“How many sociologists does it take to change a light bulb?”
A: One, but the lightbulb has to sign a consent form before the
sociologist can touch it.
A: None. It’s an institutional problem.
A: Typical quantitative methodologists, always trying to reduce a
problem to numbers.
A: Our purposes are (1) to describe the state of the light bulb, (2)
to explain how the light bulb came to be that way (e.g., ‘burned
out’), and (3) to provide some insight into how the light bulb might
respond to different interventions. As scientists, it is not our
purpose to “change” the light bulb. Instead, we should try to inform
policymakers so that they can determine the right kind of light bulb
actions for a brighter future.
A: One, but it will take three years and two revise-and-rescrews
before it gets done.
A: The sociologist can’t find the “Change Bulb” menu option in SPSS,
and so then just writes a few paragraphs about how the dark is
preferable anyway.
A: Can we, should we, change the lightbulb when the context of
light-bulb changing hasn’t been fully deracialized?

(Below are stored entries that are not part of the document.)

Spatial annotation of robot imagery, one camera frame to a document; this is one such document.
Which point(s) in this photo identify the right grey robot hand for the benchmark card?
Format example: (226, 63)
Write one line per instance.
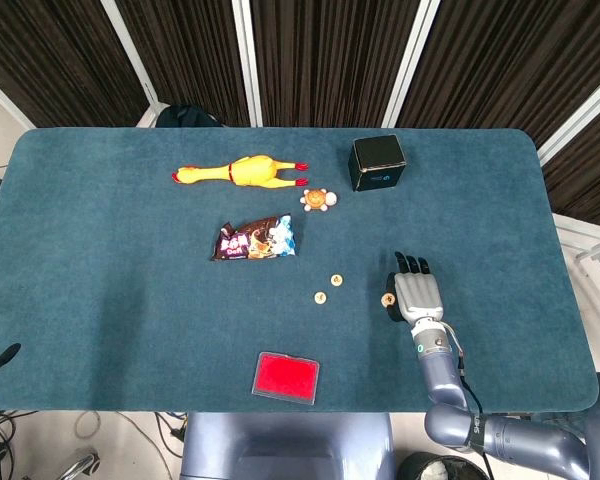
(417, 295)

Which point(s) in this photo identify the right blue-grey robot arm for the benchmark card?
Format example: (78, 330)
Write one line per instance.
(440, 380)

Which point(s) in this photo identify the orange turtle toy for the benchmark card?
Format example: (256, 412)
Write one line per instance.
(315, 200)

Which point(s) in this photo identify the black cardboard box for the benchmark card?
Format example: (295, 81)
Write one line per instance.
(377, 152)

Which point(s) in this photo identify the red card in sleeve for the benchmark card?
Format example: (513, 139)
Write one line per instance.
(285, 377)

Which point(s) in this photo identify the brown blue snack bag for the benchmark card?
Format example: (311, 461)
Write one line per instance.
(255, 242)

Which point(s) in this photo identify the black trash bin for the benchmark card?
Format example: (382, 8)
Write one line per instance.
(415, 467)

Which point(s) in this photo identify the blue-grey robot torso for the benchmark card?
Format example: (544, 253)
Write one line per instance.
(280, 440)

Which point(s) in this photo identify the yellow rubber chicken toy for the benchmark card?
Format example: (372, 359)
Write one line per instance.
(252, 172)

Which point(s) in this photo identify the dark brown curtain panel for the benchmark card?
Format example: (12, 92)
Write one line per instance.
(190, 50)
(520, 50)
(330, 50)
(595, 170)
(55, 50)

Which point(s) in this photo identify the black bag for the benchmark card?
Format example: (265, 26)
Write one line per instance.
(185, 117)

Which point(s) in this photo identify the teal table cloth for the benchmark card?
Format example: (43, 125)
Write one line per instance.
(105, 250)

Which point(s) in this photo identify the chrome metal leg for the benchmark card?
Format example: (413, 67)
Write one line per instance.
(82, 462)

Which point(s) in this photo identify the white metal rack frame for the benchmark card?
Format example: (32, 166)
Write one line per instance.
(580, 225)

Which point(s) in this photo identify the white partition frame post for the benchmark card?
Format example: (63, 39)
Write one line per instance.
(5, 100)
(414, 50)
(129, 50)
(580, 122)
(247, 60)

A: The very suggestion of a light bulb is a Western hegemonic account
requiring emic validation. That is, the light bulb represents a
recursive and socially embedded focal artefact, which cannot be
decontextualized. In fact, its very “existence” points out the
localness and relativity of boundary objects. The light bulb hence is
nothing more than a cultural rhetorical device, scarcely agnostic, and
thus surely constructed. The light bulb then only exists in text and
word, and receives its ‘realness’ in text and word, only.